**Problem to work on**. Work out how many lines of the material contain the string "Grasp". Respond with the number only.

### Given information ###

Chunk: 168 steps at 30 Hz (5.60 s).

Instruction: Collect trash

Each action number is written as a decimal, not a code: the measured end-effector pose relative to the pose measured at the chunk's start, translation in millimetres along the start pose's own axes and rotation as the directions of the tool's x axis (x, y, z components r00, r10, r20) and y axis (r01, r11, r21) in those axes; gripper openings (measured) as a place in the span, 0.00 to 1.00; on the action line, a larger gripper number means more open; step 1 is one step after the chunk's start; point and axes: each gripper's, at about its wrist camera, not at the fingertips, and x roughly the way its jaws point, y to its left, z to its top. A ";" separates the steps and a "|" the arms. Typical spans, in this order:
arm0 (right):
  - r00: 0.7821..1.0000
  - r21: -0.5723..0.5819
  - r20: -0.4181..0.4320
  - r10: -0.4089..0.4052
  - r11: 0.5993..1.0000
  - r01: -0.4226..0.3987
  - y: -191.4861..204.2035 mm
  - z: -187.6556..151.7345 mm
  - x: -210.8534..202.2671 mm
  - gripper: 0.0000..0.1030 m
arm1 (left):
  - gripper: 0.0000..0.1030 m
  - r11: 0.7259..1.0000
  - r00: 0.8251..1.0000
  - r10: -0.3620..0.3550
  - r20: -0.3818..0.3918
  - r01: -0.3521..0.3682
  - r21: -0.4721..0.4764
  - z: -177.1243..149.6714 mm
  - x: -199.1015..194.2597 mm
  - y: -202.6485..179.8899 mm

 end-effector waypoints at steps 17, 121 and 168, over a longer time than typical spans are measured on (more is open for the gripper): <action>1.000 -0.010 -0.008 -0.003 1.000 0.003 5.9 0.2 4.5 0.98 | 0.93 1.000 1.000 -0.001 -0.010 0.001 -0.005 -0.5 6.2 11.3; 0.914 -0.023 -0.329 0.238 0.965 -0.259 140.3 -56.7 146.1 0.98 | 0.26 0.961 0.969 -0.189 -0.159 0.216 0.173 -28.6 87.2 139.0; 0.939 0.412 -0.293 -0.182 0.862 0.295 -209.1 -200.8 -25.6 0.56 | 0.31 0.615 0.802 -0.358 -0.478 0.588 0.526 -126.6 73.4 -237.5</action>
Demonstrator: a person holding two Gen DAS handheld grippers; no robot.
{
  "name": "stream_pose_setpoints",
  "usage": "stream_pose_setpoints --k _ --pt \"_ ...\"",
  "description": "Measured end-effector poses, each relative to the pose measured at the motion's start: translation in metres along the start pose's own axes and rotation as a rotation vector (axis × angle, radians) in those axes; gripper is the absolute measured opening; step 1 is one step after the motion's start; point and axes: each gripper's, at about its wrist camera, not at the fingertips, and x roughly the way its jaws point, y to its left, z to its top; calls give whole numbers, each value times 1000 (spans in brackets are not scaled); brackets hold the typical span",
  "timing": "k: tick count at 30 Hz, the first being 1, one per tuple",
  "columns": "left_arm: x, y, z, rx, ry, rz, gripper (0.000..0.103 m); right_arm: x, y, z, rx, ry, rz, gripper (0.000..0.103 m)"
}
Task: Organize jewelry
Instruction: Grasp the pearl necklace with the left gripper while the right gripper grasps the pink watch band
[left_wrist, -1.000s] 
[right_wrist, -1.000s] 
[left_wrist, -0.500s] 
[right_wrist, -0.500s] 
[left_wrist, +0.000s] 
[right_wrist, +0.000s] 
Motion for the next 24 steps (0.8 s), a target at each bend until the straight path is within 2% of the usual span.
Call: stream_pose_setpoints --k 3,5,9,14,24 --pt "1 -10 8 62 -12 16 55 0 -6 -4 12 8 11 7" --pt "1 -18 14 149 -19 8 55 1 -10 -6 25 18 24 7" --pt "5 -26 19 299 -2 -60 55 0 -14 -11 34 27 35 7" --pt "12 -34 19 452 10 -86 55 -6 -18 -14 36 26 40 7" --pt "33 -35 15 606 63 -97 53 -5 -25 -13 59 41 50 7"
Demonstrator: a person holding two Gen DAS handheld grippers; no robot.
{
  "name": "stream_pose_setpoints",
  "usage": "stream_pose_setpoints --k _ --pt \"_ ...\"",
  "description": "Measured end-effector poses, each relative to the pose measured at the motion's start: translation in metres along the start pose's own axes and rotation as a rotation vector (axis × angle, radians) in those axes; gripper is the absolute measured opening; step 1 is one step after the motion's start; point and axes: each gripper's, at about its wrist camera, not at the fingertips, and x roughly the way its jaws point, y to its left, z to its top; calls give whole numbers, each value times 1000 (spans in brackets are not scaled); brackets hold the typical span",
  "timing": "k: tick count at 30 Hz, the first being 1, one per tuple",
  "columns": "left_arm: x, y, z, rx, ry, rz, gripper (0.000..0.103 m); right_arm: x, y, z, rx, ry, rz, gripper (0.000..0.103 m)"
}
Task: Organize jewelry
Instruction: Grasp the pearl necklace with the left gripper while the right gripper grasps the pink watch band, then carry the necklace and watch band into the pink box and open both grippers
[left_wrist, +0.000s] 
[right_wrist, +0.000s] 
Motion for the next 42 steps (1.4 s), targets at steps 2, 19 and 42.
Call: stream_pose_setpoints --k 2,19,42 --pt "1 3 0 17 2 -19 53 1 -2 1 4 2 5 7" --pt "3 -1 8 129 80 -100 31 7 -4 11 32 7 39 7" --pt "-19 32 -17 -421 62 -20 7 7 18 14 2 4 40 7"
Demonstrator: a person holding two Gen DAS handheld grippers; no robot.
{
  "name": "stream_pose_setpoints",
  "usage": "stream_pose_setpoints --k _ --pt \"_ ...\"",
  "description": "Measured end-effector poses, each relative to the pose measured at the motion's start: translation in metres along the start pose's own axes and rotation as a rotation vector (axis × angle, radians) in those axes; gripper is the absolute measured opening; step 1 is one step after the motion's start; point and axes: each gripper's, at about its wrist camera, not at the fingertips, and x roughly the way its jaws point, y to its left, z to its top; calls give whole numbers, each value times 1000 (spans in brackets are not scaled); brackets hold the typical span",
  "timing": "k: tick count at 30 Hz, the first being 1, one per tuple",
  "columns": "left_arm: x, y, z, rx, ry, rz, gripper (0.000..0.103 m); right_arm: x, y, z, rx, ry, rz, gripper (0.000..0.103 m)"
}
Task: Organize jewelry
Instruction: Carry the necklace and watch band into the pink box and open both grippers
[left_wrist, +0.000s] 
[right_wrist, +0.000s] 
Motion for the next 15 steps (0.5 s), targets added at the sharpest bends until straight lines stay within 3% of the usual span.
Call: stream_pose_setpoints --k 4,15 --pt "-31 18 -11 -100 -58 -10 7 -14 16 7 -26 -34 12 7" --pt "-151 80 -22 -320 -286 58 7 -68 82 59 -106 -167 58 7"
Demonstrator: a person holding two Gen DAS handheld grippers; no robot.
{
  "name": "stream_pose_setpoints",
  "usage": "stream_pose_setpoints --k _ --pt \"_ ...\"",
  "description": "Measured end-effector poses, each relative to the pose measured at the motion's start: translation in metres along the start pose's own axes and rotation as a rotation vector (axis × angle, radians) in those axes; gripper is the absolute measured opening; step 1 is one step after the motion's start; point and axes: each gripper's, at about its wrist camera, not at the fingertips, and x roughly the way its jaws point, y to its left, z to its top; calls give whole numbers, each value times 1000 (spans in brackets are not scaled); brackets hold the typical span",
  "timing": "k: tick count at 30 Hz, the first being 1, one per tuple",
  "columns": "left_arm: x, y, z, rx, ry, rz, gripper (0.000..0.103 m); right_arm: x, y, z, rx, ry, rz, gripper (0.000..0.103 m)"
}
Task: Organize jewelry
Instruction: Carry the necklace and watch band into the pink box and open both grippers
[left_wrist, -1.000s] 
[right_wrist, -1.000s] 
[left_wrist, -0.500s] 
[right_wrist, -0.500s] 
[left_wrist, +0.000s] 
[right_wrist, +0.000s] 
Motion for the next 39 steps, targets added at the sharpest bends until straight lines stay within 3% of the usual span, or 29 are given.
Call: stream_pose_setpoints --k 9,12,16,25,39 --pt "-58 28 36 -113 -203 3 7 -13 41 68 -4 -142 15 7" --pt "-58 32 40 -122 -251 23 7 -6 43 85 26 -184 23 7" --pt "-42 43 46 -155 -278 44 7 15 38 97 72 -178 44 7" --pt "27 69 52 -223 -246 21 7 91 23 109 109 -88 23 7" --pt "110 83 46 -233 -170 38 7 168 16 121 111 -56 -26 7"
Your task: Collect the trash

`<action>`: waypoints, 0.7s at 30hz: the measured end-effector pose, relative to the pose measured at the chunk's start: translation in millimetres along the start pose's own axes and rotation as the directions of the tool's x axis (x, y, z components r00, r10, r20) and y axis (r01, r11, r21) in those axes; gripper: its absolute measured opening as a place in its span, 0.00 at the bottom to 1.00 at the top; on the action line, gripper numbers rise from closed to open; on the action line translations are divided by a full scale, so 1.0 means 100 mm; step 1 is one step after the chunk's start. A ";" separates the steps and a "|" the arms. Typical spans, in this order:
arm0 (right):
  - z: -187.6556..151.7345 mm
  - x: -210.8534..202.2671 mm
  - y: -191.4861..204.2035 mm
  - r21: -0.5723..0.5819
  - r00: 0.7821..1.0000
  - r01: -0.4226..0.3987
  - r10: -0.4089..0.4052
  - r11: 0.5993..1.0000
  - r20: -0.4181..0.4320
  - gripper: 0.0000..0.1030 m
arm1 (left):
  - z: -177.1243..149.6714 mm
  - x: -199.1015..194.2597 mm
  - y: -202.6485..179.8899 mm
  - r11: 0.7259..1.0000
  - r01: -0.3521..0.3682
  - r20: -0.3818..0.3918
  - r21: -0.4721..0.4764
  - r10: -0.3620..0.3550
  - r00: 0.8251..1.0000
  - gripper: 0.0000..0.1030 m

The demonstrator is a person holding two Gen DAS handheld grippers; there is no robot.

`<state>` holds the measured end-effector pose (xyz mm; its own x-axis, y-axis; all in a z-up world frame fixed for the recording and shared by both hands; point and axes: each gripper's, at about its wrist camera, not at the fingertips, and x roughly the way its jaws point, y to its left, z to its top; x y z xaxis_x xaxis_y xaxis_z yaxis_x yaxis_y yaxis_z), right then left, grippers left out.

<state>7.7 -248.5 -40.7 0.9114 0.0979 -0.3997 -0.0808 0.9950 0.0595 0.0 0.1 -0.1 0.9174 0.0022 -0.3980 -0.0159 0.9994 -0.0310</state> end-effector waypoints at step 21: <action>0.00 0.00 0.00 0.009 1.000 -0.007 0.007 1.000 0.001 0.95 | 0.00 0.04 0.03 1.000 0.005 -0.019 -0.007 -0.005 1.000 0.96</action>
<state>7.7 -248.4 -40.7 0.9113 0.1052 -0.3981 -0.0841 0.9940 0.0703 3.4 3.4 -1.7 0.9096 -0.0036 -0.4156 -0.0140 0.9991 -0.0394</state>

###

**Answer**. 2